Both cases illustrate how complicated it was for Western companies to establish themselves in the old Soviet Union. “The population will wonder why they are leaving now,” says Certelli, convinced that, with the fright of recent days, “Russia returns to the Soviet era.” The objective, therefore, is none other than to stir up the population and provoke social movements against the Kremlin.
The leak affects all sectors and both at the level of physical and online points of sale, something to which the blockade imposed by Visa, Mastercard and American Express contributes. The march of luxury firms is especially striking in a country where the oligarchy spends obscene amounts of money on this type of item. Stamps such as the aforementioned LVMH group -with 3,500 employees-, the Richemont conglomerate, which operates there with Montblanc, Buccellati, Chloé, Van Cleef & Arpels or Cartier, give up annual revenues of 7,000 million euros with their departure. The great Russian fortunes will not be able to buy BMW, Mercedes-Benz, Jaguar Land Rover, Aston Martin or Harley-Davidson vehicles, whose flight joins Toyota, Mitsubishi, Honda, Volkswagen, Renault or Ford, which employs more than 4,000 Russians .
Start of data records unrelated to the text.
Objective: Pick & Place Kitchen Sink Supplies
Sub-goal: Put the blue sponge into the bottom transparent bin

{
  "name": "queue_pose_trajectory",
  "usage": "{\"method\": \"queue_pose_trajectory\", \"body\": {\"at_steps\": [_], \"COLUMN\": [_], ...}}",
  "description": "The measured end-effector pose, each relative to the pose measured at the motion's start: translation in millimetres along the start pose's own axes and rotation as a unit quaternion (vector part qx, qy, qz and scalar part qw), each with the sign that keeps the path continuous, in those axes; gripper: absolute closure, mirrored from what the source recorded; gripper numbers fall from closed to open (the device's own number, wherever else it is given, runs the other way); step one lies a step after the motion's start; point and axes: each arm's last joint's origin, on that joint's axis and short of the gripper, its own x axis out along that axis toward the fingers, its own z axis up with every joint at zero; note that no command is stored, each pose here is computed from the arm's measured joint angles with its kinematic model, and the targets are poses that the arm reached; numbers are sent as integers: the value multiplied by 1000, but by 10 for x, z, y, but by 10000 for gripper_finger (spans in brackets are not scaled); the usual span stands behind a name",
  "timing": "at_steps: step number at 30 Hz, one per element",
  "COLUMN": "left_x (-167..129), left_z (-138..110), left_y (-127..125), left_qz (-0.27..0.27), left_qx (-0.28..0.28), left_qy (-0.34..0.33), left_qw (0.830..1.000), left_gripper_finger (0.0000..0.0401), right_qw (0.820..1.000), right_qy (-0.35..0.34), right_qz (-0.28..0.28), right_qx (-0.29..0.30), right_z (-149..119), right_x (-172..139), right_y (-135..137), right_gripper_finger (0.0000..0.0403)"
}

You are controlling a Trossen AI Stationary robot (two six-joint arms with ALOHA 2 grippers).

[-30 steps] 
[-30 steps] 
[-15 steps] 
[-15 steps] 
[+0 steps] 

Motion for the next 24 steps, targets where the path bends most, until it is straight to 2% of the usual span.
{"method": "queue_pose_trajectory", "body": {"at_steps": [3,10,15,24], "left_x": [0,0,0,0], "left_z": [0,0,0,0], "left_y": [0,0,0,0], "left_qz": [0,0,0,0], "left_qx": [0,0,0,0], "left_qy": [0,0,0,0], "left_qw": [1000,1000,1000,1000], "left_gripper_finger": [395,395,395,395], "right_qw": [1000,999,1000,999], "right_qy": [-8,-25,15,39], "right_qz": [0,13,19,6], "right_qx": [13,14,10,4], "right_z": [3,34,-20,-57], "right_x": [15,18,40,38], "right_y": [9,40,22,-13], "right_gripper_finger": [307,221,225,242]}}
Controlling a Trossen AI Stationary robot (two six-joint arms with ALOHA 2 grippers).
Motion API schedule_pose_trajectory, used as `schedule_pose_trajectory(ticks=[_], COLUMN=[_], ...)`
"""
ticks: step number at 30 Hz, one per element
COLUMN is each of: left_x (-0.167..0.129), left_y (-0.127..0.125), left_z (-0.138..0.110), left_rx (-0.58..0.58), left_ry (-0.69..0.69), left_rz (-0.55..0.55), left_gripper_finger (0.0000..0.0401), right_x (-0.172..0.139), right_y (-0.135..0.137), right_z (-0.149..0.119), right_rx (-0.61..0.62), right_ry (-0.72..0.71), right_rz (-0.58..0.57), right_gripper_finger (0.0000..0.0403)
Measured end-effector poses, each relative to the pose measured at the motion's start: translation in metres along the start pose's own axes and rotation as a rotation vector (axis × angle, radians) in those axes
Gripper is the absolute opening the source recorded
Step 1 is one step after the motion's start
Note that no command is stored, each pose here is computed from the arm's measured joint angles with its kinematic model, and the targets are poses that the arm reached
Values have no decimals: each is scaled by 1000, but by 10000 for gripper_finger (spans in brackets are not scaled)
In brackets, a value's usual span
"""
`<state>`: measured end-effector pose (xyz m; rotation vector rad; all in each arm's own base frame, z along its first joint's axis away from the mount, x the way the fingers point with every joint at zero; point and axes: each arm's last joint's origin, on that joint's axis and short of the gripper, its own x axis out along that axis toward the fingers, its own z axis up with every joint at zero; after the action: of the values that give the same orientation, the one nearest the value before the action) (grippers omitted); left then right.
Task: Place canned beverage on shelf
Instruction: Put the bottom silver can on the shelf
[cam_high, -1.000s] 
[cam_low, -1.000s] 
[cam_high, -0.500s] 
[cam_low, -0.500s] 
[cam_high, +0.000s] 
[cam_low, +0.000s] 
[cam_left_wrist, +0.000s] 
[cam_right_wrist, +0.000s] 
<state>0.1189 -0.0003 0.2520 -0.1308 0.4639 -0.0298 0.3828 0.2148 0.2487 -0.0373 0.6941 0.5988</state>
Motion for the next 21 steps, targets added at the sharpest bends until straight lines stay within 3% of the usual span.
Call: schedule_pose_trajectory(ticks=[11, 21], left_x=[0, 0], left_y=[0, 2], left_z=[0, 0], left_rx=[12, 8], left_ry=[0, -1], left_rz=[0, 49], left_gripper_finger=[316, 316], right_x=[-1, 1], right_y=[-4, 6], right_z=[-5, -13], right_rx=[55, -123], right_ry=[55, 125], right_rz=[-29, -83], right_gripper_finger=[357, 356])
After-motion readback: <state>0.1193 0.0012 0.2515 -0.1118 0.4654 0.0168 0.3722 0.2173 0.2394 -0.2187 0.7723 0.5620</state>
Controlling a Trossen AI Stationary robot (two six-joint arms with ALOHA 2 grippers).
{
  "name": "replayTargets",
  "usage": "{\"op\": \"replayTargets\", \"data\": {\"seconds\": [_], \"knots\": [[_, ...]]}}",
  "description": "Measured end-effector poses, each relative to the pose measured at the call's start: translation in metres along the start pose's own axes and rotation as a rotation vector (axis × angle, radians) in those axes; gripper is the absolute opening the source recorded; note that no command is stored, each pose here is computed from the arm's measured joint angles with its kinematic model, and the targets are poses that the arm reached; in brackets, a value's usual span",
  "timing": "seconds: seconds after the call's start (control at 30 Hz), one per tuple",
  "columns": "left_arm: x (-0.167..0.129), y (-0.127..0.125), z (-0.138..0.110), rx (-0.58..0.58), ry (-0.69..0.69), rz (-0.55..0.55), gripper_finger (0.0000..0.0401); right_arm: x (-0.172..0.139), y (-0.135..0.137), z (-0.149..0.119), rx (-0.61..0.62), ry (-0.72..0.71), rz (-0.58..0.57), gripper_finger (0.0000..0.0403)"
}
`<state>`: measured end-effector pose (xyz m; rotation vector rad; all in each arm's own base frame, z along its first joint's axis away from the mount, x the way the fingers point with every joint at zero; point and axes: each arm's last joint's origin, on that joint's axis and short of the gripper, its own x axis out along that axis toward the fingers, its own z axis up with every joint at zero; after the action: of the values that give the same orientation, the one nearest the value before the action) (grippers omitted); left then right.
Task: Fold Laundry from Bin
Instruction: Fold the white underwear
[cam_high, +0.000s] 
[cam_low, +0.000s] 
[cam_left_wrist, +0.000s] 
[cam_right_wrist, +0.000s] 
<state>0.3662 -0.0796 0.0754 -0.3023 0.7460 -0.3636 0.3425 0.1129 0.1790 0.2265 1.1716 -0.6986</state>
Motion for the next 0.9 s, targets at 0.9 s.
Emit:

The less buoyant pockets, that is, the bulk of the population, will not have access to Pizza Hut, KFC, or H&M, Mango, Cortefiel or Inditex brands. Nor to Ikea furniture. The Swedish firm paid the payroll to 15,000 people. The list of emporiums saying goodbye to Russia, even temporarily, is huge. Most have promised to maintain salaries or to implement support plans and allocate large amounts of money to help the victims of the invasion of Ukraine, where many of these companies have also had to stop operating. There, of course, for other reasons.